Under the right conditions, mentoring will snowball.

One of the simplest pleasures I have is turning on the radio and hearing the voice of Frank Shiers (’77 Communications), a Seattle deejay working the mid-day shift on MIX 92.5. I’ve known Frank since high school, and his influence on me was so profound, it’s the main reason I went to Washington State University.

My family does not have a long history of higher education, and Frank was nearly the only role model I had for showing me the way through a bachelor’s degree. But since then, things have changed for new students at WSU. Recognizing the value of mentoring, WSU has implemented a variety of formalized programs enabling students to realize success.

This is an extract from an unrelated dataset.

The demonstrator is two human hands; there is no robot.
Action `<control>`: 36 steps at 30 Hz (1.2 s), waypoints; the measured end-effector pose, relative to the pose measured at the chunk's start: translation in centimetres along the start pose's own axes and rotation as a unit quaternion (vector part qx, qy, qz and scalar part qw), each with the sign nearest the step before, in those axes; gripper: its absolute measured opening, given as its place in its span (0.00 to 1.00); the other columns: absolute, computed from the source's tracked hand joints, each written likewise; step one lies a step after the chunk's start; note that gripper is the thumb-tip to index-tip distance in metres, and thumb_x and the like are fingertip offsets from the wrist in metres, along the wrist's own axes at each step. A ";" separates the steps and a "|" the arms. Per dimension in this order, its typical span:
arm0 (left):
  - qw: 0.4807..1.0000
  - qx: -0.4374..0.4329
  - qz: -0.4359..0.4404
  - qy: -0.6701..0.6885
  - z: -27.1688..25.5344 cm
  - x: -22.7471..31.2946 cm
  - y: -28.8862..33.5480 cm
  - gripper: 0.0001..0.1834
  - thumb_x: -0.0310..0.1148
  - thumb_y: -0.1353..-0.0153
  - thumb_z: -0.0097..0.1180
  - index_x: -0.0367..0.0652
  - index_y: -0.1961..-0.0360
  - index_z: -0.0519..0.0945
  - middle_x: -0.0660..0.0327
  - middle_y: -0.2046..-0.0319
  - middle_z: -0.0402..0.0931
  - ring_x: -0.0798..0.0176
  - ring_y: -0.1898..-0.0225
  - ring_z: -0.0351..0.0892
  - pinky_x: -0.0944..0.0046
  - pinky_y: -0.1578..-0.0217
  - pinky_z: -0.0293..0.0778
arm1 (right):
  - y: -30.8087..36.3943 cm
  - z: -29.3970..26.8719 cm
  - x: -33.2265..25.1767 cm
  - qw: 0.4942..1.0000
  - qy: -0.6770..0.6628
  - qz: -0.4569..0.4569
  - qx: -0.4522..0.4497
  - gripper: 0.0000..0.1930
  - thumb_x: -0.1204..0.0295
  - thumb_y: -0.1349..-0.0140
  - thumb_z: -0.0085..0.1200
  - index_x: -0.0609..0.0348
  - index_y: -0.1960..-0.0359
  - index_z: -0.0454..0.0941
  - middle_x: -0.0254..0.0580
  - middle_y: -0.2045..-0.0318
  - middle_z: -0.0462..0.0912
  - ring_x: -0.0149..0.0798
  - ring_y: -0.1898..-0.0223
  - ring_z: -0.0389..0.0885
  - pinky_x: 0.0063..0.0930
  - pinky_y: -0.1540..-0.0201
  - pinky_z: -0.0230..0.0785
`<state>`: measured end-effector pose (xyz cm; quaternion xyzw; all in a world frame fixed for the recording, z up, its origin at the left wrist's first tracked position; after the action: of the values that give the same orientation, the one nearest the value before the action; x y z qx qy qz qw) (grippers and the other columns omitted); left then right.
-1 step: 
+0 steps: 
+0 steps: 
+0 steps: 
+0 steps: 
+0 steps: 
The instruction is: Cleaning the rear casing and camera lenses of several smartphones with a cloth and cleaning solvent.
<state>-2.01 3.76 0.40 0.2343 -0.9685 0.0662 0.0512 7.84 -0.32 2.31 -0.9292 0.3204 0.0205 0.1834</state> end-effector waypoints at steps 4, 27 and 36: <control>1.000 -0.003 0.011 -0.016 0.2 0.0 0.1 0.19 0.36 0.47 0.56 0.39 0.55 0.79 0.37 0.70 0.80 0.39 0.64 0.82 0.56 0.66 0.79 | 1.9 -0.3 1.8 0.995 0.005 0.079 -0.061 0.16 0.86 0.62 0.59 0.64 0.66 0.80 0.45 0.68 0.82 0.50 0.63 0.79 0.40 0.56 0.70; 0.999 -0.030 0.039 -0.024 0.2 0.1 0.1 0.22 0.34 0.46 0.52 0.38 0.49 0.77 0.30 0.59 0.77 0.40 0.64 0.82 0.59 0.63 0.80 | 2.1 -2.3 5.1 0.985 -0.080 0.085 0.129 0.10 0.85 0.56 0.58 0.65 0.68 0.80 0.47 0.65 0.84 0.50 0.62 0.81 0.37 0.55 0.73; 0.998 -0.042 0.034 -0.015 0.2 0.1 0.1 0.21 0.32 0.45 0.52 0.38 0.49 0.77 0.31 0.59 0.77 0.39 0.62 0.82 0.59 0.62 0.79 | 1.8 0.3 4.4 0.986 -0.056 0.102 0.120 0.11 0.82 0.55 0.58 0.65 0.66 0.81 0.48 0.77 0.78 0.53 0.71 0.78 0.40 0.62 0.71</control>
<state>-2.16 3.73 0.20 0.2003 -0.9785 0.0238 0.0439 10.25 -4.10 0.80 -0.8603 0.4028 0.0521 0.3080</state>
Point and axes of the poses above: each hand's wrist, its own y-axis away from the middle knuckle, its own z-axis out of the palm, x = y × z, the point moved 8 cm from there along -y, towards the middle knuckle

One of the oldest of these mentoring programs lives in the Office of Multicultural Student Services. “Each year we hire and train 22 successful students to formally mentor both freshman and transfer students new to the University. The mentors first contact their assigned mentees during the summer via a personalized post card. They meet the day before classes and stay in regular contact throughout the year. Once the mentees become sophomores, the mentor is no longer obligated—but often the relationship continues for years,” explained Steve Nakata, director.

Over at the Honors College, the mentoring program is completely student-driven. Conceived and implemented by undergraduates Anita Afzali ’01 and Christine Schuck ’03 four years ago, the program is strictly volunteer. “It’s a unique, selfless program, because there’s no money or course credit involved,” said Libby Walker, assistant dean.

Under the right conditions, mentoring will snowball. Using the multicultural program as an example, the Future Teachers of Color (FTOC) program in the College of Education was born in 1994. Later, James Taylor (’63 Education), a now-deceased Bellevue music teacher, saw a PBS broadcast describing the FTOC and was inspired to donate a $187,000 endowment. There’s no doubt the FTOC mentoring component played a huge part in the gift. Taylor was so beloved for the face-to-face time he spent with his students, one of them named her daughter after him.

Last year, the first scholarship recipients from the Washington State Achievers Program marched onto college campuses statewide. Partnering with the Bill and Melinda Gates Foundation, the Washington Education Foundation (WEF) created the achievers program for highly-motivated low-income students chosen from Washington high schools with large percentages of low-income students. Forty-one of these students chose to attend WSU.

Money doesn’t guarantee success though, and the program creators knew it. The achievers are perhaps the most intensely mentored college students in Washington. All have campus mentors to assist them through all four years, and community mentors in their hometowns as well. It’s interesting to note that more than one-third of the WEF directors have ties to WSU, President Emeritus Sam Smith among them. Is it a coincidence that a program so crammed full of mentors has WSU folk working in the shadows? Probably not.

To me, mentoring captures perfectly the “pay it forward” ethic of being a Cougar. I can’t possibly count the ways I was pulled out of figurative ditches during my days in Pullman. My list of mentors includes Gail Rowland and Karen Curtis Erp of Human Resource Services, a small army of fine people at WSU Libraries, and an editor in the Caroline Cooper building.

But Frank Shiers will always hold the title of my longest-running WSU mentor. Whenever I see him, he checks in about my job, my writing, offering advice and encouragement. When I switch on the radio to hear him, it’s not the sound of Top 40 hits that I’ve come for. I’m there for a voice that fires me up to go out into the world and exceed yesterday’s personal best. It’s the sound of someone saying, “Go, Coug!”